UMC high court partially upholds ‘Traditional Plan’ on LGBT issues

View of the stage during the United Methodist Church's special session General Conference inside the Dome at America's Center in St. Louis, Missouri on Sunday, Feb. 24, 2019. | United Methodist News Service/Kathleen Barry

The United Methodist Church’s highest court has partially upheld a measure passed by a special session of General Conference that would provide stricter enforcement of the denomination’s rules against homosexuality and gay marriage.

In a decision made public on Friday, the United Methodist Judicial Council ruled that the “Traditional Plan” approved earlier this year at the special session has parts that violate the denomination’s constitution.

Known as Judicial Council Decision 1378, the ruling refused to strike down the entire Traditional Plan, noting that the petitions within it that were unconstitutional “can be severed from the remainder.”

“These petitions are not so closely related that a change in one affects the others. The petitions held unconstitutional have no effect on the petitions declared constitutional,” read the decision. “The constitutional petitions are not dependent on the unconstitutional petitions and can survive without the unconstitutional petitions.”

Petitions declared constitutional included, among others, Petition 90032, which offered a fuller definition of the term “self-avowed practicing homosexual” in the Book of Discipline; Petition 90036, which stops bishops from consecrating noncelibate homosexuals as bishops, even if they were elected by a conference; Petition 90042, which mandates a year’s suspension without pay for any pastor who officiates a same-sex wedding; Petition 90043, which bars the approval or recommendation of a person for ordination if they fail to meet the standards, including that of being in a same-sex relationship.

In another ruling, the Judicial Council upheld a petition passed at special session that would allow an easier departure for congregations that want to leave the denomination.

In Judicial Council Decision 1379, the church court ruled that Petition 90066 passed the three minimal requirements, specifically: “the disaffiliation resolution be approved by a two-thirds majority of the professing members of the local church present and voting at the church conference,” ... “the terms and conditions, including effective date, of the agreement between the annual conference and the exiting local church be established by the conference board of trustees in accordance with applicable church law and civil laws,” and that “the disaffiliation agreement be ratified by a simple majority of the members of the annual conference present and voting.”

“When taken together with the consent of the annual conference pursuant to ¶ 2529.1(b)(3), Petition 90066 as amended meets all three requirements and is constitutional and provides a means for the disaffiliation of a local church,” concluded the Judicial Council.

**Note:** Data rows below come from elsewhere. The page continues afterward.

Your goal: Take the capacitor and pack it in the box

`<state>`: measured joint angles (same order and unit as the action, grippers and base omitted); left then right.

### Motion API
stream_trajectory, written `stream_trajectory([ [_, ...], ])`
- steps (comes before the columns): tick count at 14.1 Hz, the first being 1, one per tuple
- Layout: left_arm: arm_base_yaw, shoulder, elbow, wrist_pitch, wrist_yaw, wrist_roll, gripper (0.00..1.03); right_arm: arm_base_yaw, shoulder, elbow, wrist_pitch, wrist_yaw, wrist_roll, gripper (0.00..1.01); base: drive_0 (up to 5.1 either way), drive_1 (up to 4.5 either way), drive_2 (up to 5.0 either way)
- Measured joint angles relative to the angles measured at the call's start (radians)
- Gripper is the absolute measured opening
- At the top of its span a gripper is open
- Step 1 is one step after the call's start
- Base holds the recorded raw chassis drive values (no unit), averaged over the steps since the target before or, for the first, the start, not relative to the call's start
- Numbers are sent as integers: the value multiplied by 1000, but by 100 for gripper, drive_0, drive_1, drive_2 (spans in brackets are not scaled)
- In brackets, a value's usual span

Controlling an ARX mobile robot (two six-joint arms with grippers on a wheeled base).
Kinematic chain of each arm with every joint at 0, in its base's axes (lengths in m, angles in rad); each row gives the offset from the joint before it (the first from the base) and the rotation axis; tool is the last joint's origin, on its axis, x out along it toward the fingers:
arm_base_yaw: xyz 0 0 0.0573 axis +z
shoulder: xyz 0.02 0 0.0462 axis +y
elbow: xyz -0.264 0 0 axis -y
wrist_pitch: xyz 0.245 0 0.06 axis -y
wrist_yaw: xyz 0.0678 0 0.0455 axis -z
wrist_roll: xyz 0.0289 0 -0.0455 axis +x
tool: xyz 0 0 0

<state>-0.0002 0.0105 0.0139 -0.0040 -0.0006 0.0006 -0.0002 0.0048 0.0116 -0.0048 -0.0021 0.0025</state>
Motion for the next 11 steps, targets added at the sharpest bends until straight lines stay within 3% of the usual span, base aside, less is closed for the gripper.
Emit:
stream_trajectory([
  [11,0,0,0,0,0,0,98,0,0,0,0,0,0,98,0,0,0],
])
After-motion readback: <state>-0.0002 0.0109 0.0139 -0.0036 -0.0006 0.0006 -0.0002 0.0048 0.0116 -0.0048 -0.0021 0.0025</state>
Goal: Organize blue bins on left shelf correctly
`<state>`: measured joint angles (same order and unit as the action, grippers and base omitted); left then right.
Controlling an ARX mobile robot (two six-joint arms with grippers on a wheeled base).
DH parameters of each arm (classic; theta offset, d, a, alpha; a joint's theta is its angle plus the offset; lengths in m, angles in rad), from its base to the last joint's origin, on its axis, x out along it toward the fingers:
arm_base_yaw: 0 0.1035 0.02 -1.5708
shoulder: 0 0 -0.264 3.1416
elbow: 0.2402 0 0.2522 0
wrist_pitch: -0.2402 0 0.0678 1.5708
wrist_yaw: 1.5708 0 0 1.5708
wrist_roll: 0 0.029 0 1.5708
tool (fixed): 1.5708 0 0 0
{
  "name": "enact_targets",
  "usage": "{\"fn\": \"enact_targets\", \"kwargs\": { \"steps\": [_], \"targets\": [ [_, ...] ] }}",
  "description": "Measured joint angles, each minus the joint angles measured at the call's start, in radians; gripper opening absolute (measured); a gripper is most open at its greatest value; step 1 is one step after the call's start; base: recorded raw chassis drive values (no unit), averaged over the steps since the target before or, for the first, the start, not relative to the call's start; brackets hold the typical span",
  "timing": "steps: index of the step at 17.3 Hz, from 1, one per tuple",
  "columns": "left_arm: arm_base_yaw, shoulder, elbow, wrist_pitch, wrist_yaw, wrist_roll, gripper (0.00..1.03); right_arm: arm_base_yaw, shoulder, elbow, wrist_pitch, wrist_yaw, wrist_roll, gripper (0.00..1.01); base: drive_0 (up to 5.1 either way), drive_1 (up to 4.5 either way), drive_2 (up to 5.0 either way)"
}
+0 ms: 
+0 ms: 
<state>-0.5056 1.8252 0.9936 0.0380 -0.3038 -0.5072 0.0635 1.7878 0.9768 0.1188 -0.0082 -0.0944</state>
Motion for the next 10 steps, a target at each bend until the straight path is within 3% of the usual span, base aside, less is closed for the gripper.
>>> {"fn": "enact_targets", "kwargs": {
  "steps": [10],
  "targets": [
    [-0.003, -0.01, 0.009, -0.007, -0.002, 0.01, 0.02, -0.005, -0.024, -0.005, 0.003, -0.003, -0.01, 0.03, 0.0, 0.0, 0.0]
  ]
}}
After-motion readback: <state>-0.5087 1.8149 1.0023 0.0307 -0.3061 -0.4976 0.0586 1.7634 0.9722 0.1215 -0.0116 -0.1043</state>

For the past several years, the UMC has been involved in a divisive internal debate over whether the denomination should change its position on LGBT issues.

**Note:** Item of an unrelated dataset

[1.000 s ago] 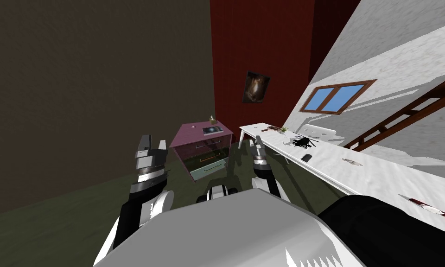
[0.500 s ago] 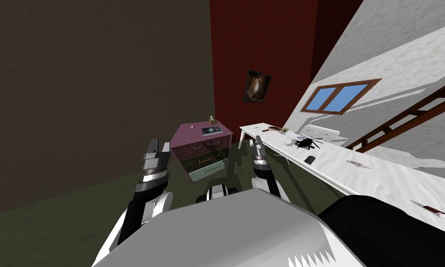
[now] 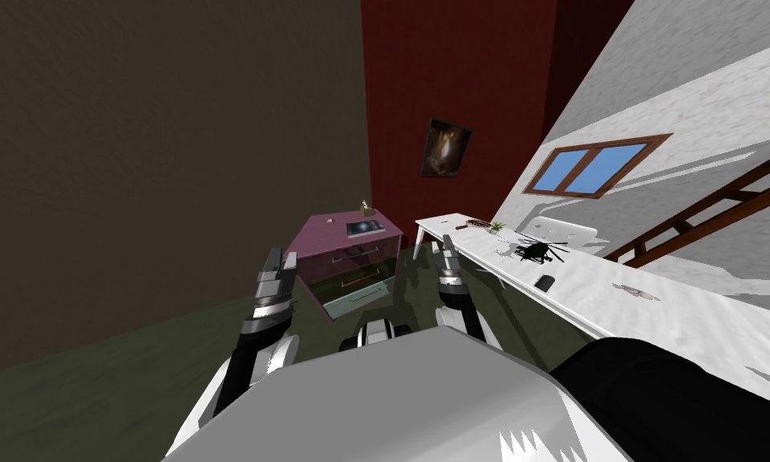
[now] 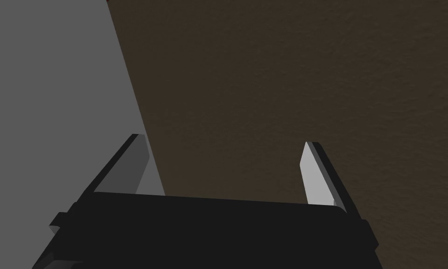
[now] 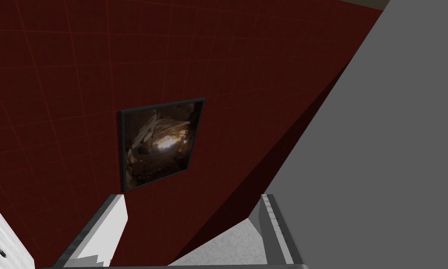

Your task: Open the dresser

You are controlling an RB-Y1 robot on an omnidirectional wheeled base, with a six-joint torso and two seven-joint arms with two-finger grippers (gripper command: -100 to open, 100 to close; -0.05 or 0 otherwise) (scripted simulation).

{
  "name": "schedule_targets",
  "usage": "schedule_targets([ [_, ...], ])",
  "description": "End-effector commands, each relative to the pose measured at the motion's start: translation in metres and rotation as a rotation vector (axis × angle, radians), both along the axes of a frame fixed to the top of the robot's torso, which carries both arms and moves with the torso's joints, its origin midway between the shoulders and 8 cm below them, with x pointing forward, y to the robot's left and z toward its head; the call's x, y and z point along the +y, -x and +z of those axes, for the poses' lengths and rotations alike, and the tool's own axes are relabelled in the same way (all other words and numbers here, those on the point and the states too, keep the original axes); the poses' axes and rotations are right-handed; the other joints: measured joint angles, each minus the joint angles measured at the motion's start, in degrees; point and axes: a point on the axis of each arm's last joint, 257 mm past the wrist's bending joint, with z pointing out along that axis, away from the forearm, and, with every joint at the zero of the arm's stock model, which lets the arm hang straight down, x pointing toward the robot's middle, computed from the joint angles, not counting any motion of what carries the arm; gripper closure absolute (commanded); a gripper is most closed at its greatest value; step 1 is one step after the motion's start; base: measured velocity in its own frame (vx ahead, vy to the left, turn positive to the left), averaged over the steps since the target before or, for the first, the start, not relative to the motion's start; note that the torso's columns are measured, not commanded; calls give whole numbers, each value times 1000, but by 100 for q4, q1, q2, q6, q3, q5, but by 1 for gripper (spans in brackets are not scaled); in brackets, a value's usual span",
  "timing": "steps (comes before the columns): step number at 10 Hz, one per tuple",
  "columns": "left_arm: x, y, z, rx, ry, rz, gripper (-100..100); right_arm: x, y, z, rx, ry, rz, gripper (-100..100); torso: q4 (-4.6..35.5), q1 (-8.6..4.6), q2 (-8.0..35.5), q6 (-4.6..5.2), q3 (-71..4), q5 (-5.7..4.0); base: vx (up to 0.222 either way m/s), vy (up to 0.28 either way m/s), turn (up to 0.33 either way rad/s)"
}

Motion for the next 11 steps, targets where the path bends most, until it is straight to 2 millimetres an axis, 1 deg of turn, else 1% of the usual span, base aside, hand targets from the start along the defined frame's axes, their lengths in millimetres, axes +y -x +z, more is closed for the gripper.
schedule_targets([
  [1,5,-1,-17,-2,-16,0,-100,0,0,0,0,0,0,0,1,4,2,0,3,2,62,-39,15],
  [4,12,-4,-39,10,-25,5,-100,0,0,0,0,0,0,0,-2,1,-9,0,-5,1,62,-33,11],
  [5,13,-5,-44,20,-24,7,-100,0,0,0,0,0,0,0,-3,-3,-14,-1,-8,0,55,-31,9],
  [11,29,-4,-89,40,-31,23,-100,0,0,0,0,0,0,0,-2,-4,-11,0,-6,0,65,-38,11],
])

In February, the global denomination held a multiday special session of General Conference in St. Louis, Missouri, to try and develop a resolution to the debate.

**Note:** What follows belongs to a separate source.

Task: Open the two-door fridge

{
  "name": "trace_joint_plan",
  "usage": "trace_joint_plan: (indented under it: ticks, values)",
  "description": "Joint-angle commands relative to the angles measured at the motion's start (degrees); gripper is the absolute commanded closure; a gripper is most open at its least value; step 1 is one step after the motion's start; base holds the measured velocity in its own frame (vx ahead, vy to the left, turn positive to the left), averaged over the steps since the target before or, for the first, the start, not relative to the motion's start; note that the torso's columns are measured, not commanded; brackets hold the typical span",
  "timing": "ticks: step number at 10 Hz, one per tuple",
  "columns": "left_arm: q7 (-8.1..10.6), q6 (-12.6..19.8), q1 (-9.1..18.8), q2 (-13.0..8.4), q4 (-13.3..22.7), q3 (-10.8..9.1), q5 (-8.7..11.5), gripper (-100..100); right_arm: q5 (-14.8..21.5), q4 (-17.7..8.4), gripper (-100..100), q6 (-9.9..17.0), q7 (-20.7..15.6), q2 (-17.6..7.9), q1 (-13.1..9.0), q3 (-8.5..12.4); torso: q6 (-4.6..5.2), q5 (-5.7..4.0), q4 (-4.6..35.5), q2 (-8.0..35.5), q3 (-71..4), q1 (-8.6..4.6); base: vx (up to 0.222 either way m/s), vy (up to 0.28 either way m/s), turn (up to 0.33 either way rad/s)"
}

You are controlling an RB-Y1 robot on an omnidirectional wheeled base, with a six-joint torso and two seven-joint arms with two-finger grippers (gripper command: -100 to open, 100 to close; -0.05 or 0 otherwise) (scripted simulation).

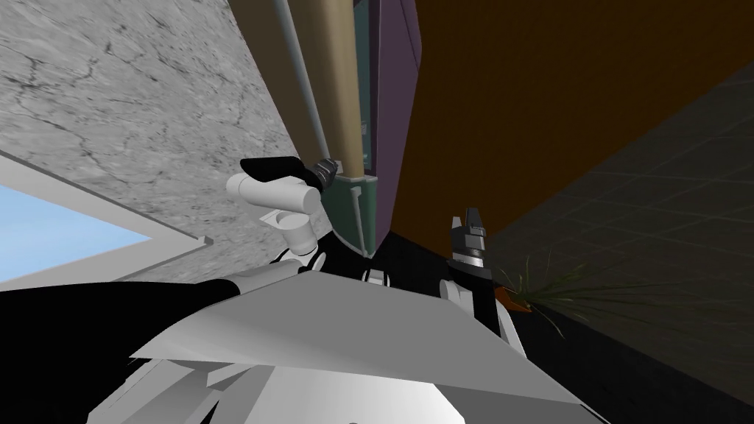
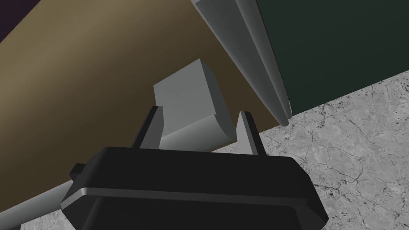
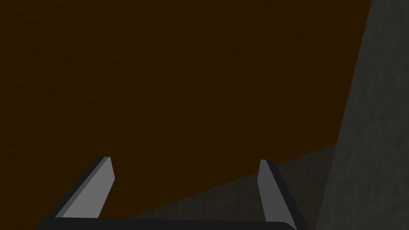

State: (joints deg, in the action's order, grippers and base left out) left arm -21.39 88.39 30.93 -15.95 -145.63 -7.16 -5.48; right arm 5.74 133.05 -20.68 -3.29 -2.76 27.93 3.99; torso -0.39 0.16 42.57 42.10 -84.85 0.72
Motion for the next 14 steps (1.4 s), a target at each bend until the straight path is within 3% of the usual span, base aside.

On Feb. 26, delegates voted 438-384 in favor of adopting the Traditional Plan, which involved maintaining the UMC’s official position against homosexuality, same-sex marriage, and the ordination of noncelibate homosexuals while promising stricter enforcement.

Also approved was a measure to make it easier for congregations that oppose the denomination’s stance on LGBT issues to leave with their property and funds.

Delegates from overseas, especially Africa, Southeast Asia, and Eastern Europe, were a key factor in passing the Traditional Plan.

Reconciling Ministries Network, an advocacy group that sought to change the UMC’s position on LGBT issues, denounced the Traditional Plan as “deeply unjust and painful.”

“The Traditionalist Plan was passed by the efforts of organized opponents to gospel inclusion who have funded and promoted the demise of Christian witness across denominations who have dared to call out a white nationalist strain of Christianity,” stated RMN.

The Rev. Thomas Lambrecht of the theologically conservative Good News magazine celebrated the result, stating that the UMC “sent a clear message that we will maintain traditional biblical moral standards on marriage and human sexuality.”

“We will not forsake Scripture as our primary authority. We will remain united with our global United Methodist brothers and sisters with shared common ethics,” stated Lambrecht.

In response to the vote, the Judicial Council held a meeting in in Evanston, Illinois, on April 23-26 to hear two challenges to the approved measures from the special session.

The first was from Pastor Timothy Bruster of the Central Texas Annual Conference, who requested the church court review the “constitutionality, meaning, application, and effect of the adopted legislation referred to as the Traditional Plan.”

The second was from the UMC Council of Bishops, which submitted a request for the Judicial Council to determine the constitutionality of Petition 90066, which allowed congregations an easier process for being dismissed from the denomination.

The petitions of the Traditional Plan that were declared constitutional by the Judicial Council this week will take effect in the United States on the first day of 2020 while taking effect overseas 12 months after the UMC General Conference in May 2020, according to United Methodist News Service.